= What to produce =
Report every line from the following entries that contains the string "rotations".

Collected data
========

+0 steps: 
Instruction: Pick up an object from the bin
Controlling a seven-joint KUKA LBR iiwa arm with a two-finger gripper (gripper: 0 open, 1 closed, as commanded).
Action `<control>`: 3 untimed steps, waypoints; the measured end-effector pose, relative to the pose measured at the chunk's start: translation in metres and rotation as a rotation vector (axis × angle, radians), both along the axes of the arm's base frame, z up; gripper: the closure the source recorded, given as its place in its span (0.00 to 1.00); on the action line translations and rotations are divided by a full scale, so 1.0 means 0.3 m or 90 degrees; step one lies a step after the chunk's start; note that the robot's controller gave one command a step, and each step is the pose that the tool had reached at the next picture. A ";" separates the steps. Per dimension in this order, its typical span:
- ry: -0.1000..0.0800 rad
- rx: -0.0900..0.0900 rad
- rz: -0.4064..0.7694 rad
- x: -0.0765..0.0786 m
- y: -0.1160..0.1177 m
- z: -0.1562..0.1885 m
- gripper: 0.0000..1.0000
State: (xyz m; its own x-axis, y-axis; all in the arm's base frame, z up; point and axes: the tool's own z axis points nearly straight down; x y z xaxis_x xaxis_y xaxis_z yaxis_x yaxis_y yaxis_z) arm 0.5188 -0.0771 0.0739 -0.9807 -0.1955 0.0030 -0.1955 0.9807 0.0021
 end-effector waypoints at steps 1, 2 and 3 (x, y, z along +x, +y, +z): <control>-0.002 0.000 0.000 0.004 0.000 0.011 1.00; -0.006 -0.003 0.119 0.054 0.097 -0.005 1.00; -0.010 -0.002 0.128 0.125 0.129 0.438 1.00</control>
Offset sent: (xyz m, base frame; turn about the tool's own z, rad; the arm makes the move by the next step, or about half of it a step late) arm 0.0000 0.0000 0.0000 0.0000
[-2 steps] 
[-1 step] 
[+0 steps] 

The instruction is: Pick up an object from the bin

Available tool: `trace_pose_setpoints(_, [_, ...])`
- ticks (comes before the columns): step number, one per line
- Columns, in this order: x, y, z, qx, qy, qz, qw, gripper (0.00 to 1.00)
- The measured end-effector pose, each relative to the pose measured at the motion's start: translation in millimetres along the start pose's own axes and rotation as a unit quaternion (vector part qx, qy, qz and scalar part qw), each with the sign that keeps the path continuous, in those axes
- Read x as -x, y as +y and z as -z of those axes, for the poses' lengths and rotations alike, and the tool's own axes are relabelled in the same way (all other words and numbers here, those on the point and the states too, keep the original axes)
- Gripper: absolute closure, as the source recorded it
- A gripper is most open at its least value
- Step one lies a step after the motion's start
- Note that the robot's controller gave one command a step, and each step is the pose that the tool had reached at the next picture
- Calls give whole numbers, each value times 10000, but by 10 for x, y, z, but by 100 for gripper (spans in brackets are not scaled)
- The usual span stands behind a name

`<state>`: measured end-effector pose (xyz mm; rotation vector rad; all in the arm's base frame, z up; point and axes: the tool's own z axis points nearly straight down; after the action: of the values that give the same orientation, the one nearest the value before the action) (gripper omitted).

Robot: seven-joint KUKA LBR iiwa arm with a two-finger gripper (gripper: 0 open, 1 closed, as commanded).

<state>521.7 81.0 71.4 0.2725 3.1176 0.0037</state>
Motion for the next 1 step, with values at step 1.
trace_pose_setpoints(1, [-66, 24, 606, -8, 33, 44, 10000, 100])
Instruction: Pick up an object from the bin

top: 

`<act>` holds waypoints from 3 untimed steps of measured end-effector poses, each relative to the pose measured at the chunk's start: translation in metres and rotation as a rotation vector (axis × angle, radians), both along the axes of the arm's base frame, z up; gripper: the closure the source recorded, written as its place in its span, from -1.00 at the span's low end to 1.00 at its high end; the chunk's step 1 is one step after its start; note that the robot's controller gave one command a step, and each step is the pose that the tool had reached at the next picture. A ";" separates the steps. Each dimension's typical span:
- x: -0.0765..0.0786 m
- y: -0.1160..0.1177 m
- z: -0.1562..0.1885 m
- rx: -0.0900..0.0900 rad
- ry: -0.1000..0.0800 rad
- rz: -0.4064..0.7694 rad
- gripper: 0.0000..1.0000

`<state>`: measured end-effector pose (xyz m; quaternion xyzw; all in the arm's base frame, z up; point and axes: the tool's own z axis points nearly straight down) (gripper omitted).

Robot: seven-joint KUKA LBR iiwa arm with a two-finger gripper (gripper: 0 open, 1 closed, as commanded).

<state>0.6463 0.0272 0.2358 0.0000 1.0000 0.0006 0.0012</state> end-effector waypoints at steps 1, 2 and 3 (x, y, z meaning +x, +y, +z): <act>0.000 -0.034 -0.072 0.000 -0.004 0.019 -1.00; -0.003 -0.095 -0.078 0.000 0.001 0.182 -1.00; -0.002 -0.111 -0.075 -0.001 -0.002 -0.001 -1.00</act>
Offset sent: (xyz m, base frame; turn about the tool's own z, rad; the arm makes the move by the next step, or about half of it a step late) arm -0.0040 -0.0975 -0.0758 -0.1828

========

= Task solution =
Action `<control>`: 3 untimed steps, waypoints; the measured end-effector pose, relative to the pose measured at the chunk's start: translation in metres and rotation as a rotation vector (axis × angle, radians), both along the axes of the arm's base frame, z up; gripper: the closure the source recorded, given as its place in its span (0.00 to 1.00); on the action line translations and rotations are divided by a full scale, so 1.0 means 0.3 m or 90 degrees; step one lies a step after the chunk's start; note that the robot's controller gave one command a step, and each step is the pose that the tool had reached at the next picture. A ";" separates the steps. Per dimension in this order, its typical span:
- Read x as -x, y as +y and z as -z of those axes, for the poses' lengths and rotations alike, and the tool's own axes are relabelled in the same way (all other words and numbers here, those on the point and the states too, keep the original axes)

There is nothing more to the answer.